• [WHAT IS BEING ASKED]
If pictures are present, leave them out, and copy the data word for word.
####################
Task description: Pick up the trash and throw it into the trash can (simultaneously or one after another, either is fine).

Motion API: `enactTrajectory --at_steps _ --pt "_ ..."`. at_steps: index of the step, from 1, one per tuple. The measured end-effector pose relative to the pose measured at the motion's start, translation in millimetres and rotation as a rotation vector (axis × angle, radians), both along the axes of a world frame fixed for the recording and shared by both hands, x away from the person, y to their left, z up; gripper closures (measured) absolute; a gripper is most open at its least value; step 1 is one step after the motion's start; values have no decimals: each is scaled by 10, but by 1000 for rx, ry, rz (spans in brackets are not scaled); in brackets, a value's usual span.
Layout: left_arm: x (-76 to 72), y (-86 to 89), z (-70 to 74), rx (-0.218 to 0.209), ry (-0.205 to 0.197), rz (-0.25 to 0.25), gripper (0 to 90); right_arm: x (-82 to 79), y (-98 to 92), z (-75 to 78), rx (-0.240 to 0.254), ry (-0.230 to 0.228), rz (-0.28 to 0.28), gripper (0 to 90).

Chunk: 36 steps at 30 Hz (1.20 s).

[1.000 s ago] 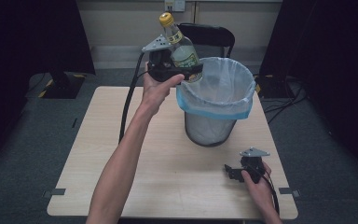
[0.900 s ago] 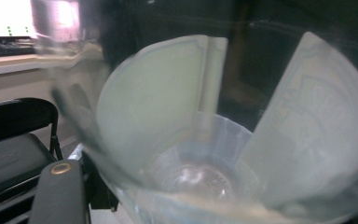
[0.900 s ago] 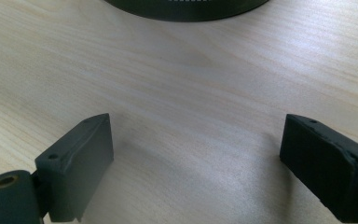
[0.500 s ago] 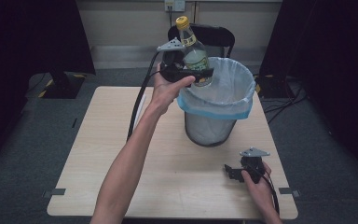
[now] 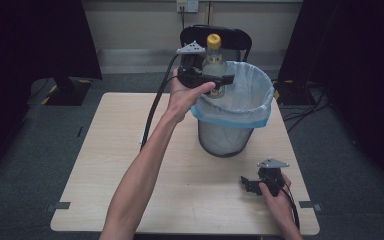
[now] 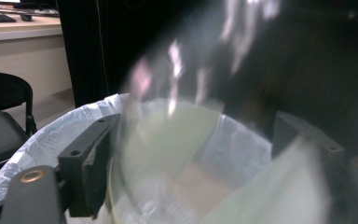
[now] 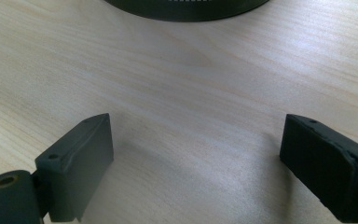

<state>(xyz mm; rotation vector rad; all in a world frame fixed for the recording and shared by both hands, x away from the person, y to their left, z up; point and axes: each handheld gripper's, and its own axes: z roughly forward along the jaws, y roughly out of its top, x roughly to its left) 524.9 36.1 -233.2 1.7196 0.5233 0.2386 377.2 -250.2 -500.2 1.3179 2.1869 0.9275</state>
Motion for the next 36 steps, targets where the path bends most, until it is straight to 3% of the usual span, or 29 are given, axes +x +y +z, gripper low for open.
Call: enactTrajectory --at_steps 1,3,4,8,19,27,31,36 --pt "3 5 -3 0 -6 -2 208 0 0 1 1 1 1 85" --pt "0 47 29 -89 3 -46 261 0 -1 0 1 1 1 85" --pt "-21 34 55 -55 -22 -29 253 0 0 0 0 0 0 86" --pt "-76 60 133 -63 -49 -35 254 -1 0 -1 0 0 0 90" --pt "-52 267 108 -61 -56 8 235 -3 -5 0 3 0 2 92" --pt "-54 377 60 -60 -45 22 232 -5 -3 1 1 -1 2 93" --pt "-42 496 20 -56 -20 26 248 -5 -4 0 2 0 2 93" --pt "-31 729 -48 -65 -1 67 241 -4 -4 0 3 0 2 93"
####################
• [RESPONSE]
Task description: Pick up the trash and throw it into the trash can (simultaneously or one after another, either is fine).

Motion API: `enactTrajectory --at_steps _ --pt "_ ..."`. at_steps: index of the step, from 1, one per tuple. The measured end-effector pose relative to the pose measured at the motion's start, translation in millimetres and rotation as a rotation vector (axis × angle, radians), both along the axes of a world frame fixed for the recording and shared by both hands, x away from the person, y to their left, z up; gripper closures (measured) absolute; a gripper is most open at its least value; step 1 is one step after the motion's start; values have no decimals: each is scaled by 10, but by 1000 for rx, ry, rz (spans in brackets are not scaled); in brackets, a value's usual span.
Layout: left_arm: x (-76 to 72), y (-86 to 89), z (-70 to 74), rx (-0.218 to 0.209), ry (-0.205 to 0.197), rz (-0.25 to 0.25), gripper (0 to 90); right_arm: x (-82 to 79), y (-98 to 92), z (-75 to 78), rx (-0.240 to 0.254), ry (-0.230 to 0.228), rz (-0.28 to 0.28), gripper (0 to 90).

Chunk: 36 steps at 30 Hz (1.20 s).

[1.000 s ago] 
[0.900 s ago] 
[0.900 s ago] 
[0.500 s ago] 
[now] 
[now] 
[now] 

<state>(xyz mm; rotation vector rad; all in a world frame fixed for the recording and shared by both hands, x away from the person, y to their left, z up; point and axes: each handheld gripper's, and its own axes: z roughly forward along the jaws, y roughly out of its top, x roughly to its left) 524.9 36.1 -233.2 1.7196 0.5233 0.2386 377.2 -250.2 -500.2 1.3179 2.1869 0.9275</state>
Motion for the next 36 steps, targets where the path bends most, until it is straight to 3% of the usual span, or 29 are given, axes +x +y +z, gripper low for open.
Call: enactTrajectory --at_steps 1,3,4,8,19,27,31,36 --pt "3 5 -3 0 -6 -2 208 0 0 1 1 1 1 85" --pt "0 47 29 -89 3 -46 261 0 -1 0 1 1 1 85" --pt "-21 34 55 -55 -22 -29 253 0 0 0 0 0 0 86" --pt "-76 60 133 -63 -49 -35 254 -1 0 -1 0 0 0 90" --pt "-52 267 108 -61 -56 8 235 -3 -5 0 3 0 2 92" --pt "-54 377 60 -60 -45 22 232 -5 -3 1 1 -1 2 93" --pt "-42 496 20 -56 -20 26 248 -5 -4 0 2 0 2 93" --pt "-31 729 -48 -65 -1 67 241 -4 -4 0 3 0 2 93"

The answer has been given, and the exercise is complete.